How to easily access national Swiss data, explore it and create a map of Switzerland.
In this article, I will show how to use my BFS package package to easily search and download datasets from the Swiss Federal Statistical Office. We will then quickly explore a dataset and plot a map of Swiss municipalities, the lowest level of administrative division in Switzerland.
As always the code is fully reproducible, so you can get it from my Github account or on my online RStudio Cloud session.
To use my BFS
package, we should begin by downloading information related to all available datasets of the Swiss Federal Statistical Office Catalogue. We can get the BFS metadata in German (“de”), French (“fr”), Italian (“it”) and English (“en”)1.

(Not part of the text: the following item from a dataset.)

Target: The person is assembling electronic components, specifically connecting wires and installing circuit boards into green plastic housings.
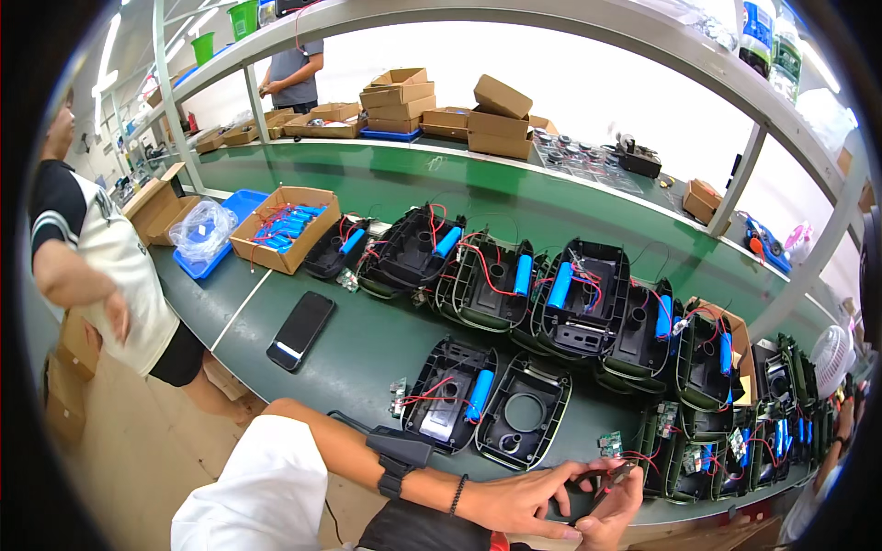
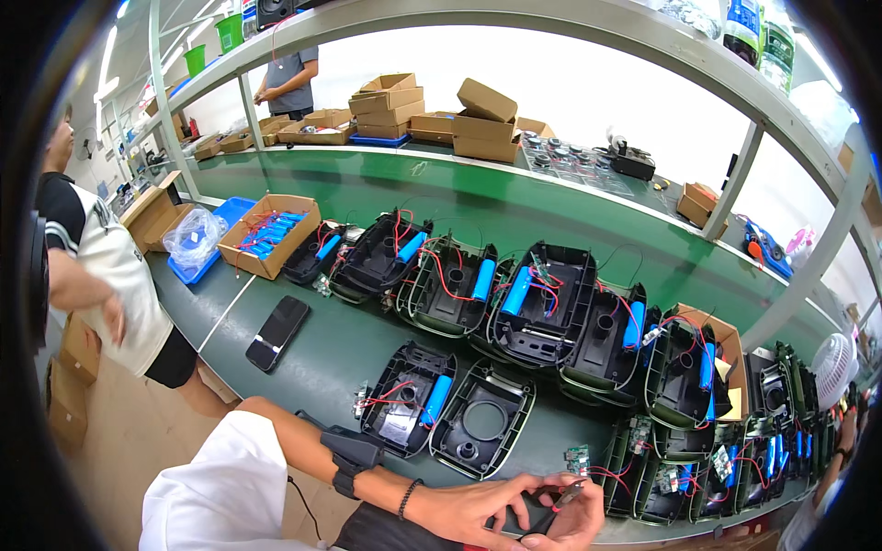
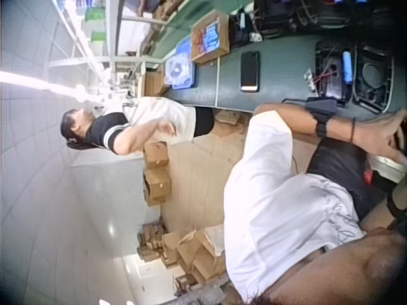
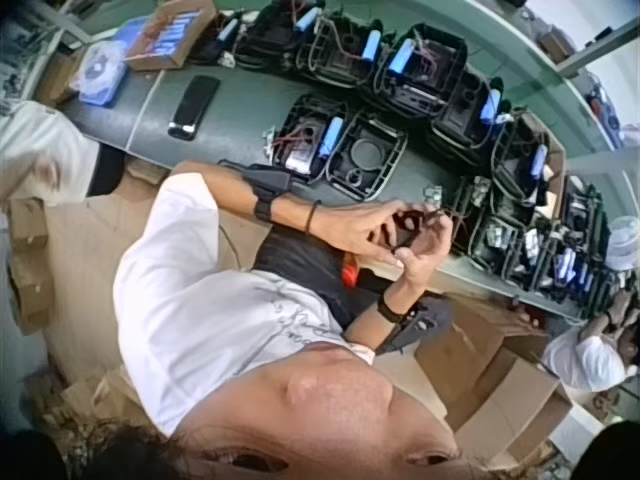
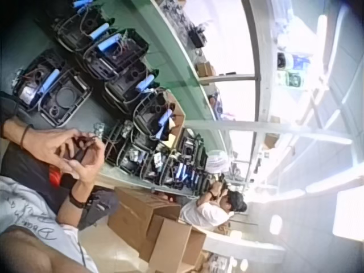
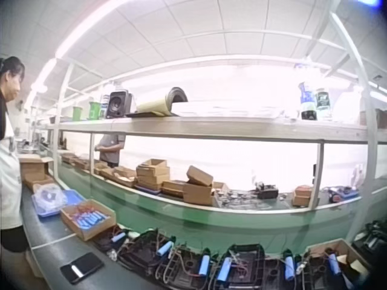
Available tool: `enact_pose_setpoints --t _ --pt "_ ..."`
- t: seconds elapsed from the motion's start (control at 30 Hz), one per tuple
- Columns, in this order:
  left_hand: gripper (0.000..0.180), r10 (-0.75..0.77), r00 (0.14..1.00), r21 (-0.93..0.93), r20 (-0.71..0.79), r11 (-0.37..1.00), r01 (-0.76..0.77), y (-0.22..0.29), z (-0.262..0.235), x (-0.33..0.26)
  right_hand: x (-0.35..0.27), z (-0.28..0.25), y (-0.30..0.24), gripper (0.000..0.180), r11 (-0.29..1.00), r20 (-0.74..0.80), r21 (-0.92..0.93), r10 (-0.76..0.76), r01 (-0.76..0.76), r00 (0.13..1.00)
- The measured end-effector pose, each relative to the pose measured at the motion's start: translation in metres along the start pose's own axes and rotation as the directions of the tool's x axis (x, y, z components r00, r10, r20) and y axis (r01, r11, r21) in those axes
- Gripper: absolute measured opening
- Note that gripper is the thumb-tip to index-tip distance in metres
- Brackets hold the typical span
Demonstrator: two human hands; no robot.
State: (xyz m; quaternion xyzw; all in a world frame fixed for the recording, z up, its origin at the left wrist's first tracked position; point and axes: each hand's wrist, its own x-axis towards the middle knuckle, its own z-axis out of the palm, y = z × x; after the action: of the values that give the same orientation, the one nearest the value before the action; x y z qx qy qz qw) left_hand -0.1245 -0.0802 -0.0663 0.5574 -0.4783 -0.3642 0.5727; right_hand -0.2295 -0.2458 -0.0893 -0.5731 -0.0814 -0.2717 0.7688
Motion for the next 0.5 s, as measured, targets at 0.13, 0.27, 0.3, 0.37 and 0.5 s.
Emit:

# install/load needed R packages
library(tidyverse)
library(scales)
library(colorspace)
library(plotly)
library(RSwissMaps)
library(BFS)
# setting light theme
theme_set(theme_light())
# Get BFS metadata in German
meta_de <- bfs_get_catalog_data(language = "de")
meta_de
# A tibble: 350 x 5
title language published url_bfs url_px
<chr> <chr> <chr> <chr> <chr>
1 Gebäude nach~ de Gebäude nach in~ https://www.b~ https://www~
2 Gebäude nach~ de Gebäude nach Ka~ https://www.b~ https://www~
3 Privathausha~ de Privathaushalte~ https://www.b~ https://www~
4 Ständige Woh~ de Ständige Wohnbe~ https://www.b~ https://www~
5 Wohnungen na~ de Wohnungen nach ~ https://www.b~ https://www~
6 Wohnungen na~ de Wohnungen nach ~ https://www.b~ https://www~
7 Wohnungen na~ de Wohnungen nach ~ https://www.b~ https://www~
8 Betrag, Bezü~ de Betrag, Bezüger~ https://www.b~ https://www~
9 Stipendien: ~ de Stipendien: Bez~ https://www.b~ https://www~
10 Hotellerie: ~ de Hotellerie: Ang~ https://www.b~ https://www~
# ... with 340 more rows
We currently have access to 676 BFS datasets.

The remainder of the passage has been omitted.